Azjatycki Counter Strike 2 na niskich rangach naprawdę potrafi dać popalić
Narzekacie na swoich towarzyszy? Tutaj jest jeszcze lepiej. Azjatycki Counter Strike 2 potrafi dać nieźle.
Azjatycki Counter Strike 2 bywa naprawdę trudny w ogarnięciu. W Europie możemy się cieszyć, że i tak nie jest najgorzej. Azjaci udostępniają czasem swoje filmiki, na których widać ich genialne zagrania. No bywa tam naprawdę wysoko, jeżeli chodzi o poziom gry.
Jak mówi sam autor, największym problemem nie są nawet przeciwnicy, a sojusznicy, którzy utrudniają wręcz rozgrywkę swoim nieogarnięciem i próbami grania jak PRO. Efekt taki, że stosują wszystkie taktyki znane z profesjonalnych rozgrywek, ale w koślawy sposób.
To widać od razu
Gdzieś niby gość przeskakuje tak, jak powinien, ale wywala się na twarz. Drugi rzuca flasha, potem dochodzi do tego wszystkiego granat, jakby jeszcze było za mało.

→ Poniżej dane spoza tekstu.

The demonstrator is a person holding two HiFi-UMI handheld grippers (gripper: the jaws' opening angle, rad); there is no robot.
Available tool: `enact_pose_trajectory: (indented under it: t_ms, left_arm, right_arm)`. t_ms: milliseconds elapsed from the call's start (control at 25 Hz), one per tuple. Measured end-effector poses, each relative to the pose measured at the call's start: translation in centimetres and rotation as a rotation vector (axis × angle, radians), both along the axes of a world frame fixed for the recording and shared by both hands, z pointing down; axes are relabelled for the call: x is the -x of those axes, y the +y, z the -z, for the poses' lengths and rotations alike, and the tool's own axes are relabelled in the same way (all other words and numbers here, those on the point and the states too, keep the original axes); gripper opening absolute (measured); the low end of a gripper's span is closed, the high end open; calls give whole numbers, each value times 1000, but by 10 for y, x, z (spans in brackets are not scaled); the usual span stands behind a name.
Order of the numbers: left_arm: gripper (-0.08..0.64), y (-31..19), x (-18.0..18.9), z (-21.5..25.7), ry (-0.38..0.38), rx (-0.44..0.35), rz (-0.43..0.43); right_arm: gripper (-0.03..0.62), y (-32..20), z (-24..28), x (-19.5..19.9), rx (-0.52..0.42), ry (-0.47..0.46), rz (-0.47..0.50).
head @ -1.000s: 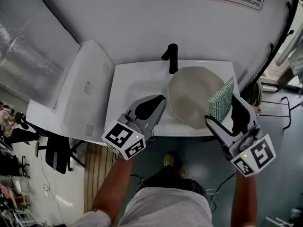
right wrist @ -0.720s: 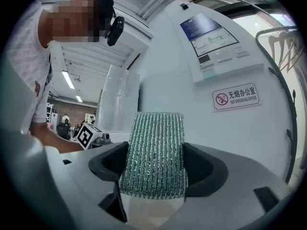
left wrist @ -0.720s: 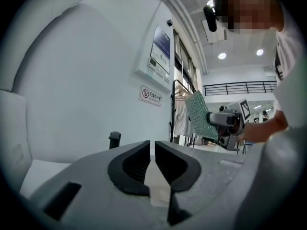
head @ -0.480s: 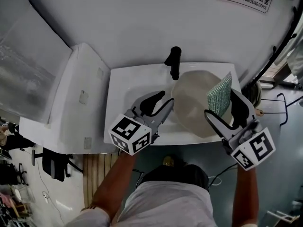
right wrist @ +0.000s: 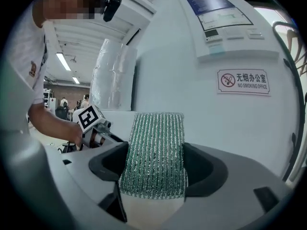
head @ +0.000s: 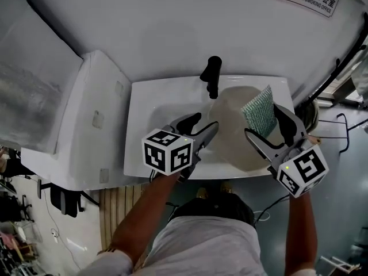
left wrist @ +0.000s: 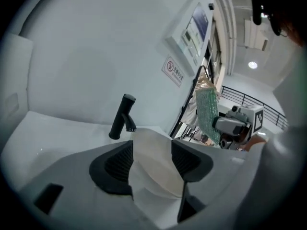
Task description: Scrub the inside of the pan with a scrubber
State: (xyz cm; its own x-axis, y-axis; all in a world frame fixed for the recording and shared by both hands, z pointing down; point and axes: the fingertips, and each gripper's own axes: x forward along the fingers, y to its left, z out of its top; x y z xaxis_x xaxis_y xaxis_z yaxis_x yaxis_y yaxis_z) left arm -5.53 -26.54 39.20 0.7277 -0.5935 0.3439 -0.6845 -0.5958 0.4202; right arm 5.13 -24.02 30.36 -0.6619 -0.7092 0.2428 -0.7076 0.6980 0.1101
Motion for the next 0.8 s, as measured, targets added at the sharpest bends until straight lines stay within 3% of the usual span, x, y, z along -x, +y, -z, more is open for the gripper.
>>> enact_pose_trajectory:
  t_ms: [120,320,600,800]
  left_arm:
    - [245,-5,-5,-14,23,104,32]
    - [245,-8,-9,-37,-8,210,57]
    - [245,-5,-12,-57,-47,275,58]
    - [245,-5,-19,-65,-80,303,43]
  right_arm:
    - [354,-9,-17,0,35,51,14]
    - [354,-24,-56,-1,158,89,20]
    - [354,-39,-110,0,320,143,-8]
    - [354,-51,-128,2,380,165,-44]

Można? Jak najbardziej. Ludzie w komentarzach się śmieją, że to klasyczny gameplay z rangi Aluminium 2 i trudno się z tym nie zgodzić. Podobne akcje mają też miejsce pewnie w Polsce, ale no wygląda to, jak idealny materiał do podłożenia Benny Hilla, albo jakiegoś Looney Tunes.